==== DATA BELOW ====
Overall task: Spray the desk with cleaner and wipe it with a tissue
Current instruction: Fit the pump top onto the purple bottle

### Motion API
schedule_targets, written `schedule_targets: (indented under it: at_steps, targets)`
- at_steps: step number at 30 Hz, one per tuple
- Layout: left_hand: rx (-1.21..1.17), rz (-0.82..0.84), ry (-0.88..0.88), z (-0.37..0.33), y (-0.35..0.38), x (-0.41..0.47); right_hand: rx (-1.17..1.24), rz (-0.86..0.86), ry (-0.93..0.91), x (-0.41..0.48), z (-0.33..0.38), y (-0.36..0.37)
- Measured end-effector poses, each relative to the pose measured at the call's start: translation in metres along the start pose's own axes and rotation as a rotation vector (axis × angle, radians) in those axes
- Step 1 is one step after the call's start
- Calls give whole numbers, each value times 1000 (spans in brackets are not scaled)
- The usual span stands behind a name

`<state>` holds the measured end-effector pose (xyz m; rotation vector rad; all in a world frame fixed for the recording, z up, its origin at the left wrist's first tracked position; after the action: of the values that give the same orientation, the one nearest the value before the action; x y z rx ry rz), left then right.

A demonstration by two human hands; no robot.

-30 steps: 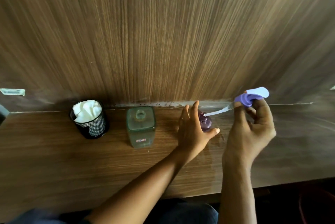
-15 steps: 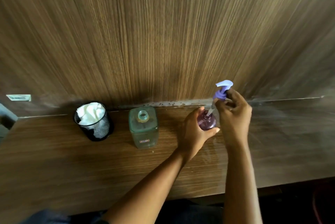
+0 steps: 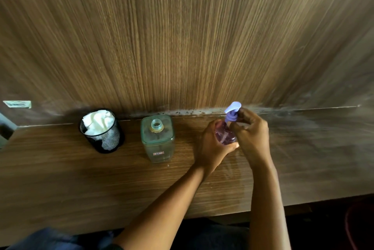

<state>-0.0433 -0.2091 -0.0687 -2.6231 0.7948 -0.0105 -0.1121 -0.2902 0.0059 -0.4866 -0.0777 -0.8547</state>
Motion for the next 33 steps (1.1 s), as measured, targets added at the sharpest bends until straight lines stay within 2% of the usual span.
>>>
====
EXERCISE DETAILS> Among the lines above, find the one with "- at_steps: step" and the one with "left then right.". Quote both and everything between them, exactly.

RESULT FOR THIS TASK>
- at_steps: step number at 30 Hz, one per tuple
- Layout: left_hand: rx (-1.21..1.17), rz (-0.82..0.84), ry (-0.88..0.88), z (-0.37..0.33), y (-0.35..0.38), x (-0.41..0.47); right_hand: rx (-1.17..1.24), rz (-0.86..0.86), ry (-0.93..0.91), x (-0.41..0.48), z (-0.33..0.38), y (-0.36..0.37)
- Measured end-effector poses, each relative to the pose measured at the call's start: translation in metres along the start pose's own axes and rotation as a rotation vector (axis × angle, radians) in those axes
- Step 1 is one step after the call's start
- Calls give whole numbers, each value times 1000 (spans in brackets are not scaled)
- The usual span stands behind a name

`<state>` holds the measured end-effector pose (xyz m; rotation vector rad; all in a world frame fixed for the recording, z up, its origin at the left wrist's first tracked position; after the action: of the values that give the same orientation, the one nearest the value before the action; x y z rx ry rz), left then right.

Output is complete for this exercise.